What is the problem/issue being addressed ?

RESHeat is an energy trigeneration system, i.e. it uses renewable energy to produce electricity, heat and cold for the needs of residential and public buildings.

The basic features of the proposed solution are: the use of solar energy as the main source of renewable energy; heat and electricity generation using PVT (PhotoVoltaic Thermal) modules of the new design; the use of PVT modules and PTC (Parabolic Trough Collector) equipped with sun-tracking system, increasing the solar energy yield; seasonal underground thermal energy storage; utilizing low-temperature heat from PVT modules for ground thermal regeneration; hutilizing heat pump for space heating and cooling.

Why is it important for society ?

More than half of the annual energy consumption in households is related to space heating and air conditioning. In the European Union, space and domestic hot water heating accounts for 79% of all energy consumed by consumers. Moreover, about 75% of the energy used for these purposes is produced from fossil fuels. Switching to renewable heating and cooling technologies such as biomass boilers and solar heating systems may help reducing fossil fuels utilization. The RESHeat project aims to create an innovative, zero-emission and autonomous energy system based only on Renewable Energy Sources (RES) solutions. The system’s innovations include integrated, cooled solar panels and solar collectors equipped with sun-tracking systems, as well as advanced underground energy storage systems. The aim of the project is to achieve a high efficiency ratio of the heat pump in the long term, which will guarantee efficient underground energy storage, while reducing the amount of energy consumed by the heat pump compressor. In addition, the solution will allow the storage of heat from various sources, including low-temperature waste heat sources.
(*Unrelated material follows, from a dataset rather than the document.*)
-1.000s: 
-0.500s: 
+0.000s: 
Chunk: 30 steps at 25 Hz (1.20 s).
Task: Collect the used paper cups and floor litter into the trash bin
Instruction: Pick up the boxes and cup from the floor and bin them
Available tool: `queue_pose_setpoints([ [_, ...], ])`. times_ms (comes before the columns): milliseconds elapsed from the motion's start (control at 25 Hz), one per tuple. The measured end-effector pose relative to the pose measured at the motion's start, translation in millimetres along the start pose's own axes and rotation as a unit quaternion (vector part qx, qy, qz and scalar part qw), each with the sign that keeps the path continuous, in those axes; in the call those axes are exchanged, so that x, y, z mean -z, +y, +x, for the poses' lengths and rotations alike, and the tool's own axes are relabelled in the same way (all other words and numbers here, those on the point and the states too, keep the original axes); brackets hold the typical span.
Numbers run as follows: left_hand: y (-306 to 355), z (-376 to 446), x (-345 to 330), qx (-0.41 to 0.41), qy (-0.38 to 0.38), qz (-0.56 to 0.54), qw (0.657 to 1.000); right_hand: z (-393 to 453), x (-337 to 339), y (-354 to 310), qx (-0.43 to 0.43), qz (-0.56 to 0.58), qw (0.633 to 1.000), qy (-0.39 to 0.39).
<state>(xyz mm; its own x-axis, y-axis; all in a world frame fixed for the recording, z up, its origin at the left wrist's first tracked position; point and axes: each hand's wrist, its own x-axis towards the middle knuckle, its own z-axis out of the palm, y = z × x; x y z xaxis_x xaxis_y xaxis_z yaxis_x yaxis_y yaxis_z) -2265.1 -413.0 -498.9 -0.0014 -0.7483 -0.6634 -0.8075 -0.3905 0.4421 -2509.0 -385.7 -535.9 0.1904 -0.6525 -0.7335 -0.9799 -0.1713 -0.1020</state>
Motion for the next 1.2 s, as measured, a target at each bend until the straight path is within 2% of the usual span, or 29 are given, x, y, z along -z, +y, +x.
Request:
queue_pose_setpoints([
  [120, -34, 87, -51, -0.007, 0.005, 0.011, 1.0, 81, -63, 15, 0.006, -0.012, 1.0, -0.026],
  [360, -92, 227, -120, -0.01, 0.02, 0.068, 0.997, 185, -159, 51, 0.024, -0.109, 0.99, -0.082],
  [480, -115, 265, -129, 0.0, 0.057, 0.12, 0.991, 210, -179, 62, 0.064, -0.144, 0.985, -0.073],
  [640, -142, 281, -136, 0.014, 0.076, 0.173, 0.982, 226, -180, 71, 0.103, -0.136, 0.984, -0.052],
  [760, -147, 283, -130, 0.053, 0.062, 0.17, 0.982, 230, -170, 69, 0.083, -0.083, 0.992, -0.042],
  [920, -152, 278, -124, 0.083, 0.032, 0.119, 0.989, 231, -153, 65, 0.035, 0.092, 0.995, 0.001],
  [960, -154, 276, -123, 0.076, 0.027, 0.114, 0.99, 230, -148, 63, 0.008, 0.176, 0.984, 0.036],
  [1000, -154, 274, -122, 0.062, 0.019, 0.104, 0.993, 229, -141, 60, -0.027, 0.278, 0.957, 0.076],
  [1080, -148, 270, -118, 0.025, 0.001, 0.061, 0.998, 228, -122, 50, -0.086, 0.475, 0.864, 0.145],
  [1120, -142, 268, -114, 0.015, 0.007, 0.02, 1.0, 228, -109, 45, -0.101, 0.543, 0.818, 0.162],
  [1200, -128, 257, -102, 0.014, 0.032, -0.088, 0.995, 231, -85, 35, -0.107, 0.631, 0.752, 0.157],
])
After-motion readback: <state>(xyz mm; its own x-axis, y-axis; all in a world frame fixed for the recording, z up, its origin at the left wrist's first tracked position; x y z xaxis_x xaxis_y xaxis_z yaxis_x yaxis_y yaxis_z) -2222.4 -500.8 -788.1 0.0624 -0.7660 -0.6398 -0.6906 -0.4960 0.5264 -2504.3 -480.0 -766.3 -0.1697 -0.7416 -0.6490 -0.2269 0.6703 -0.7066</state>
What are the overall objectives ?

a) Development and application of heating and domestic hot water (DHW) preparation system to cover at least 70% of the total yearly energy demand of a building from RES,
b) Demonstration of the real performance (including economic performance) of innovative renewable and energy-efficient solutions for heating, cooling and DHW preparation in multi-apartment residential buildings and to provide information on the overall system performance to the end-user,
c) Demonstration of system scalability for different types of multi-apartment residential buildings,
d) System technology movement from TRL 7 to TRL 8,
e) Elaboration of the competitiveness in the building value chain and its position in growth markets,
f) Estimation of technical and economic parameters of the system (energy production, annual efficiency, costs, and energy benefit calculations, economic analysis including the worst-case scenario, the return of investment).
During the first reporting period the Working Package WP1 has been completed. The final outcome of the WP is a preeliminary design documentation of the RESHeat system.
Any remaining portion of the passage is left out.